BEGIN

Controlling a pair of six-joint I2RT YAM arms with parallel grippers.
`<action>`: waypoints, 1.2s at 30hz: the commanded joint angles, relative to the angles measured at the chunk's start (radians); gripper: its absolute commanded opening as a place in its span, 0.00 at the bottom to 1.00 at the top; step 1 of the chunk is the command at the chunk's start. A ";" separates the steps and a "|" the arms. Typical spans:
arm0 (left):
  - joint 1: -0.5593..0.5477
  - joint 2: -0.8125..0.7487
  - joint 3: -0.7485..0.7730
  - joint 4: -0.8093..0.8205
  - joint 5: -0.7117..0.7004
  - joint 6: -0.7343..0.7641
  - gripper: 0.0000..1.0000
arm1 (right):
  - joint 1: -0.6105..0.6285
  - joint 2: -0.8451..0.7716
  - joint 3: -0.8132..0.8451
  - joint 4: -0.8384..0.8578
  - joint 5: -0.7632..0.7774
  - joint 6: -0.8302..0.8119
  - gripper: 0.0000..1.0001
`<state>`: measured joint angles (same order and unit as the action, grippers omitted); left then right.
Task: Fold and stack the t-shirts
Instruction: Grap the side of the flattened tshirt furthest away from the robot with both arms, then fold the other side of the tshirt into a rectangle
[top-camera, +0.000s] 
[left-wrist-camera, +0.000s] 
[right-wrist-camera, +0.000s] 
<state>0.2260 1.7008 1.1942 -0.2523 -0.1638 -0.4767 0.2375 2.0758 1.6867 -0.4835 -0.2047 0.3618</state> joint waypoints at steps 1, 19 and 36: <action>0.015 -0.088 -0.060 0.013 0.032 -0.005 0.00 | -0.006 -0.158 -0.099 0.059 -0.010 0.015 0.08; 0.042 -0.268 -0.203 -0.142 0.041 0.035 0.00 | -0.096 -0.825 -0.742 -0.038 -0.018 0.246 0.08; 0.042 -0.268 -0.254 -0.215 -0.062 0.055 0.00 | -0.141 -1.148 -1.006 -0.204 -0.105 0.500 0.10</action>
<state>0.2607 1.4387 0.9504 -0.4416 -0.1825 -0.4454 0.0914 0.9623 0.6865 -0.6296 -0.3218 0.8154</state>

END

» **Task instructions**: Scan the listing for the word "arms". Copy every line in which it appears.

» **Written reply**:
Controlling a pair of six-joint I2RT YAM arms with parallel grippers.
`<action>`: waypoints, 1.2s at 30hz: the commanded joint angles, relative to the angles measured at the chunk's start (radians); gripper: its absolute commanded opening as a place in its span, 0.00 at the bottom to 1.00 at the top; step 1 of the chunk is the command at the chunk's start. A ";" separates the steps and a "|" the arms. Typical spans:
Instruction: Grap the side of the flattened tshirt furthest away from the robot with both arms, then fold the other side of the tshirt into a rectangle

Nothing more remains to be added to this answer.